I enjoy spending time with my wife and my four children, as well as swimming, playing basketball and reading.

If you hadn’t gone into hematology/oncology, what would you have done?

It’s a little difficult to answer that question because for as long as I can remember, I’ve wanted to be a doctor. However, since two of my children are going to become lawyers, and because I’ve always enjoyed law, my guess is I probably would have practiced law in some capacity.

But truly, as long as I can remember, being a doctor is what I wanted to do. In medical school, I realized I wanted to be an internist. I liked the thought process involved in handling complicated issues. I also realized that every aspect of internal medicine was more complicated when dealing with patients with cancer, and I thought this would be an enormous challenge.

Maurie Markman, MD
Maurie Markman

The other aspect of becoming involved with hematology/oncology is that, even from the time I was a resident, I found that I made a difference when I took care of patients with cancer. They were very appreciative of what could be accomplished and what I could do for them. Because it’s such a difficult, complex and emotional field, it’s one that can be very gratifying.

Who do you consider a mentor?

My first academic mentor in the oncology arena was Stephen B. Howell, MD, director of the cancer pharmacology program at the University of California San Diego. He helped me become involved in and assisted in setting up my academic career. Together, the two of us did a lot to work in the area of intraperitoneal therapy.

What is the best advice you’ve ever received?

My earliest mentor was my family physician/internist, who, unfortunately, died of pancreatic cancer many years ago. His advice was to make sure I approached the practice of medicine as a people’s doctor. There is nothing more rewarding than that. I took his advice very seriously and I certainly agree with it.

What would you consider one of your biggest successes in your specialty?

I’ve been involved in the development of a number of strategies, including the development of intraperitoneal therapy in ovarian cancer. However, I would argue the most important thing, which I think and hope I’ve done and continue to do, is to insist upon — for myself and others — viewing and thinking critically about everything we do as physicians. It’s crucial that we absolutely strive for and base our decisions on, as much as possible, solid, evidence-based medicine and phase-3, randomized trials. I believe to my core that the future of medicine has to be evidence-based.

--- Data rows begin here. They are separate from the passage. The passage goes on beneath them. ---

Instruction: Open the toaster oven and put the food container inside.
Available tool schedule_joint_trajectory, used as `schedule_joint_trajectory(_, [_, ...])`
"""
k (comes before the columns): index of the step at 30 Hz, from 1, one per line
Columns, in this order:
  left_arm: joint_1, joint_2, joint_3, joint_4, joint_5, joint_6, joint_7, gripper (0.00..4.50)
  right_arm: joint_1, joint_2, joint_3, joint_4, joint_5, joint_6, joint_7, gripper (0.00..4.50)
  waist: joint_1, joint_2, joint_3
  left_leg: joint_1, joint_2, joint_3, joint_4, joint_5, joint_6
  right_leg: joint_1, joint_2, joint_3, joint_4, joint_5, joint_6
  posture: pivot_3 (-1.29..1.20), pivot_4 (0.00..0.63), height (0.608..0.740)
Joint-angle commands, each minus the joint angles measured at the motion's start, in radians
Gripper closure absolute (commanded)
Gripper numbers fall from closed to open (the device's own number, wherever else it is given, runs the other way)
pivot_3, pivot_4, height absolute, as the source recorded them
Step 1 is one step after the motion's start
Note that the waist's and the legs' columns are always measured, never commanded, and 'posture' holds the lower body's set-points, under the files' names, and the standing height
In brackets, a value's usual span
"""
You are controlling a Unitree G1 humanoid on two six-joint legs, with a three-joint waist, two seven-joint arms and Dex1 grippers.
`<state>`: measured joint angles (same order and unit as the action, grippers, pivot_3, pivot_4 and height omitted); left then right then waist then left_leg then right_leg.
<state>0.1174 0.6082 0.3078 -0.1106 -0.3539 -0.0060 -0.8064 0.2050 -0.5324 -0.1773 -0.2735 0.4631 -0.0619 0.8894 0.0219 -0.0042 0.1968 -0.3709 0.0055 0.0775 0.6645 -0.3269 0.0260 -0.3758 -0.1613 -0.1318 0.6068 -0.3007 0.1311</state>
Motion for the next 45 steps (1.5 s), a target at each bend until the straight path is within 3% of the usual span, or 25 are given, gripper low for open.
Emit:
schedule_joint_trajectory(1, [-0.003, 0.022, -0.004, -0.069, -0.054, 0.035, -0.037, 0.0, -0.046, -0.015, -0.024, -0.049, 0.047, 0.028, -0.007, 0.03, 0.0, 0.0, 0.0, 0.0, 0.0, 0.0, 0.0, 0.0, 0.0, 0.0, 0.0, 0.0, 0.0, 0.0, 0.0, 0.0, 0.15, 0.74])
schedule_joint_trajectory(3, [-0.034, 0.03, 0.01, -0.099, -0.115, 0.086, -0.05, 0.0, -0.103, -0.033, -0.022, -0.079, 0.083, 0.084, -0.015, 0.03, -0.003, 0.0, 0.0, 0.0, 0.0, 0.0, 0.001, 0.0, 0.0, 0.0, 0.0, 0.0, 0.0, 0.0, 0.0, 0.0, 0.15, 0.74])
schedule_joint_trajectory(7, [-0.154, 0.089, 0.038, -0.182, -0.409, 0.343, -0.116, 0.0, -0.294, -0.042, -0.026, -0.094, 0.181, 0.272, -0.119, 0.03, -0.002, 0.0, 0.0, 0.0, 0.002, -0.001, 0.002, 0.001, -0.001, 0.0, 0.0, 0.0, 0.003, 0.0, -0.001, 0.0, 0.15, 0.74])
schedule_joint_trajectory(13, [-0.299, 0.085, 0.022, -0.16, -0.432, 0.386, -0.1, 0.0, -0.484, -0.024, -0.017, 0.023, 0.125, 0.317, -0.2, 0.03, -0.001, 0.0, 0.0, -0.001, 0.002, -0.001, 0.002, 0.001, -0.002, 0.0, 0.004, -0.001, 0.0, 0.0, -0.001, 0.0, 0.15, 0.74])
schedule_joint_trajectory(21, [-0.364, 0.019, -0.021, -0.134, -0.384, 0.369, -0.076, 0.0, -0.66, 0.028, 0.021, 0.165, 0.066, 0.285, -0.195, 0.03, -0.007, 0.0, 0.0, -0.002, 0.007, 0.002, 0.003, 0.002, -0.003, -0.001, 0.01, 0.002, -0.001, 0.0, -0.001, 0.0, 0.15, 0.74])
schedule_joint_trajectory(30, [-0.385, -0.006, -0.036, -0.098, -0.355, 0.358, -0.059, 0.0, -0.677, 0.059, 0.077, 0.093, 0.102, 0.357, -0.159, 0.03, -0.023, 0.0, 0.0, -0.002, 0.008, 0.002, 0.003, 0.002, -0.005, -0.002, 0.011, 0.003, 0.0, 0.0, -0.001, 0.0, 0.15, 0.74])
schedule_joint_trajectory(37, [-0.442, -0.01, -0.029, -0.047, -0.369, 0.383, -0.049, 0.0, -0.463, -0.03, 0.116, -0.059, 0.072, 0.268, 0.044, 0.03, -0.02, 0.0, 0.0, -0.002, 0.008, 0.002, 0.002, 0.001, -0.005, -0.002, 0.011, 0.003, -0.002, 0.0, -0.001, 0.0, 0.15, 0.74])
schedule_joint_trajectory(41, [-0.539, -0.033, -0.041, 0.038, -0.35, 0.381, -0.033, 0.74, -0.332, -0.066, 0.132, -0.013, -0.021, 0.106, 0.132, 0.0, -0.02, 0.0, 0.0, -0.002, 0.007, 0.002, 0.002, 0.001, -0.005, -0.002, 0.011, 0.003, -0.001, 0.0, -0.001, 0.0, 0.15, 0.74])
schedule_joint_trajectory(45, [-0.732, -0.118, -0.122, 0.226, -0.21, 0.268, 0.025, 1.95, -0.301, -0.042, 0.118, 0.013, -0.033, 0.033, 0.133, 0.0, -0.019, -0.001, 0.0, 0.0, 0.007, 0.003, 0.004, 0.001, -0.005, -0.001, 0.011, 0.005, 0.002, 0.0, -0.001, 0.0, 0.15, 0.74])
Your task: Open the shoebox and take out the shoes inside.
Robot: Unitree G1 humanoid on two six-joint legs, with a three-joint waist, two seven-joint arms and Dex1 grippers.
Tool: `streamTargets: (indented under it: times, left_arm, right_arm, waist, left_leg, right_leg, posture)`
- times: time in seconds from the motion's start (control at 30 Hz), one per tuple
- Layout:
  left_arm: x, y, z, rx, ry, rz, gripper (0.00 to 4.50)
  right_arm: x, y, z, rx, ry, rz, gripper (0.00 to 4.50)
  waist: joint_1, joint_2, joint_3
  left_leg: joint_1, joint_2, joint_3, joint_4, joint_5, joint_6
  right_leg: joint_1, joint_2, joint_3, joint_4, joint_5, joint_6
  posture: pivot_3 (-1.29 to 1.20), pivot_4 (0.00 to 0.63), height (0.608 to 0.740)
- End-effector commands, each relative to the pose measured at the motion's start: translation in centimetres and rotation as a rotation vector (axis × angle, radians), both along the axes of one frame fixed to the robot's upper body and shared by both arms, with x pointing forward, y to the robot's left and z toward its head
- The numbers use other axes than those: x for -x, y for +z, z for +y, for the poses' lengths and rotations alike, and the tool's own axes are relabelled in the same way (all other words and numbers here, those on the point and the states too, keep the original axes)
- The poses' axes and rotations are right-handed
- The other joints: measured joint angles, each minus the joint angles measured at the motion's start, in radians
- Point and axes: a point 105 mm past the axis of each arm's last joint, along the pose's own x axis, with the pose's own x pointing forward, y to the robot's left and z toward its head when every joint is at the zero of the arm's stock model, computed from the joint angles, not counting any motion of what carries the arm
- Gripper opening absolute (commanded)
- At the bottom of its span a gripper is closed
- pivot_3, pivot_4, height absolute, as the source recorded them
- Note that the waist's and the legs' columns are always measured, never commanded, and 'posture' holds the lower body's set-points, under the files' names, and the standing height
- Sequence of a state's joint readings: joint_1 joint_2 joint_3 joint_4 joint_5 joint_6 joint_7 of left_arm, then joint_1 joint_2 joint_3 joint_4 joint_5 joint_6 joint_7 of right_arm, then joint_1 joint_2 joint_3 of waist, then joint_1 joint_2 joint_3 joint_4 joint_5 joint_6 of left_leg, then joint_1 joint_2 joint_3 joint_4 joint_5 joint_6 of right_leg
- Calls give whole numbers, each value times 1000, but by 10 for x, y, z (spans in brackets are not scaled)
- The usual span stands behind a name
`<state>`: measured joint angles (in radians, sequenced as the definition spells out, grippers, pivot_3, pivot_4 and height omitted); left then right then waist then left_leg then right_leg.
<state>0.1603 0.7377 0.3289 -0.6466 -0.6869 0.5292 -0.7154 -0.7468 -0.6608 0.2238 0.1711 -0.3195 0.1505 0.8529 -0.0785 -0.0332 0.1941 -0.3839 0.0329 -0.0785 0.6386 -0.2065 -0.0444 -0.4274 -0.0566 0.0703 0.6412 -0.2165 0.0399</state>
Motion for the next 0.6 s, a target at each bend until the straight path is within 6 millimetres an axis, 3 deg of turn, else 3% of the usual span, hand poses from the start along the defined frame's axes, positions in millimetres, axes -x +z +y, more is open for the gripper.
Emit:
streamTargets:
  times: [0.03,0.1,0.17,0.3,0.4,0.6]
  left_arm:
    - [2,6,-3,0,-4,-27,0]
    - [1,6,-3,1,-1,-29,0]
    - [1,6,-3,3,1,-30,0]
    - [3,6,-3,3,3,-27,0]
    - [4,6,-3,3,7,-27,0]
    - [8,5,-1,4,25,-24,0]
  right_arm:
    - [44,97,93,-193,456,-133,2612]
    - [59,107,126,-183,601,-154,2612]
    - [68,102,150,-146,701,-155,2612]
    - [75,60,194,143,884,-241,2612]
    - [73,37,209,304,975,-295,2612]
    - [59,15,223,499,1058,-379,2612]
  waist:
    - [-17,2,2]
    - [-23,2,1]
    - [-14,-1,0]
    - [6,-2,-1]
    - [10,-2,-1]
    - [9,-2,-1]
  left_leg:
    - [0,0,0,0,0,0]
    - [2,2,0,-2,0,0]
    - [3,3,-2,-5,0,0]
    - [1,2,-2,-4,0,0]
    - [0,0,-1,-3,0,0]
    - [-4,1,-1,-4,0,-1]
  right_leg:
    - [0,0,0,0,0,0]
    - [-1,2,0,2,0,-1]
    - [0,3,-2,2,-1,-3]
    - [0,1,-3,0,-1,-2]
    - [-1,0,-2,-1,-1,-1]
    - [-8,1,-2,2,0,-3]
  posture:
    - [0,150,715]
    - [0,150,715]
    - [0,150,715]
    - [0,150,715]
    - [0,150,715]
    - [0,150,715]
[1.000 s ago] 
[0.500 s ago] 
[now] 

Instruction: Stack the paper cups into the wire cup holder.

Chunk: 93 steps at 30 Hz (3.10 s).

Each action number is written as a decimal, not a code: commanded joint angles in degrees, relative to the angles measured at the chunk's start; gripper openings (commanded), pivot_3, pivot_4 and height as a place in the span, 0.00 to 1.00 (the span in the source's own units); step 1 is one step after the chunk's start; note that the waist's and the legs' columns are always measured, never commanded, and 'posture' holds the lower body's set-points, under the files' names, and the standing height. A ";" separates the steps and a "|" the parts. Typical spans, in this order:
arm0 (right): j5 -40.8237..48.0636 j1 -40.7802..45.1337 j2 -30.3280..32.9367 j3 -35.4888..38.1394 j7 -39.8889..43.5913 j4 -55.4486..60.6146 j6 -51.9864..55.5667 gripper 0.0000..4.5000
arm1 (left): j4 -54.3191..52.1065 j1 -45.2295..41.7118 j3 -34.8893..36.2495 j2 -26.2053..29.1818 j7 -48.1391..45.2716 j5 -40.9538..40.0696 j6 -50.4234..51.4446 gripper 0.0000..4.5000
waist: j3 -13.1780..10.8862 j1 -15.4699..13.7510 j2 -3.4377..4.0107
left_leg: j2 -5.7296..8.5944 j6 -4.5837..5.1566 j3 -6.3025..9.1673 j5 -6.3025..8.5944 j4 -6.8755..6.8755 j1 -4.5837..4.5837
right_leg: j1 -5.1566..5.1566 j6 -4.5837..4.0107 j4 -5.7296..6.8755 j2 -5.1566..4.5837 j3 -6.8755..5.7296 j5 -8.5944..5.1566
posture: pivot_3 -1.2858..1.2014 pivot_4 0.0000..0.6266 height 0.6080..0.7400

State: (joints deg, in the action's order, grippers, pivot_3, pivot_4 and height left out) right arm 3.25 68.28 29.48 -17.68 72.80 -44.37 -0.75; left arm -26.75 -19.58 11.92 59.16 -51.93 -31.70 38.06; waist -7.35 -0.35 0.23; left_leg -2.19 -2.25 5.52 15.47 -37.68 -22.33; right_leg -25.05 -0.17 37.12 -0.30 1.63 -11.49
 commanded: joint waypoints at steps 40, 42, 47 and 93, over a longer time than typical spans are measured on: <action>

What do you think will have the biggest influence on hematology/oncology in the next 10 years?

I would hope the biggest influence will be an agreement by all involved, including government and physicians, to push for medical decisions based on evidence from randomized, phase-3 trials. I am concerned that decisions are, unfortunately, going to be made solely based on cost. I fear cost may be the overriding consideration, but my hope is for evidence-based decisions.

What kind of diet and exercise regimen do you have?

I have no particular diet. I love to eat with my wife, who is a phenomenal cook. So to keep my weight down, I keep active with activities like bike-riding and swimming. It’s very important to stay physically fit; I accomplish that through exercise. When you have a wife who is a phenomenal cook, it’s hard not to eat her cooking.

What is your favorite restaurant?

My wife’s kitchen is my favorite restaurant. We live in Houston, though, and there are several really good restaurants. So aside from my wife’s kitchen, I would have to say Ruth’s Chris Steak House is my favorite.

What is the last book you read/art collection you saw/CD you bought? Why, and what did you think of it?

The last book I read and would recommend to everyone in the medical field is Taming the Beloved Beast by Dr. Daniel Callahan. He is a well-known writer, former director of the Hastings Center and has written extensively, over a number of decades, on the subject of how we pay for medical care and related issues with technology and technology control. It is a wonderful, thought-provoking book, and I would encourage everyone to read it. It’s very sobering.

What is your favorite travel destination?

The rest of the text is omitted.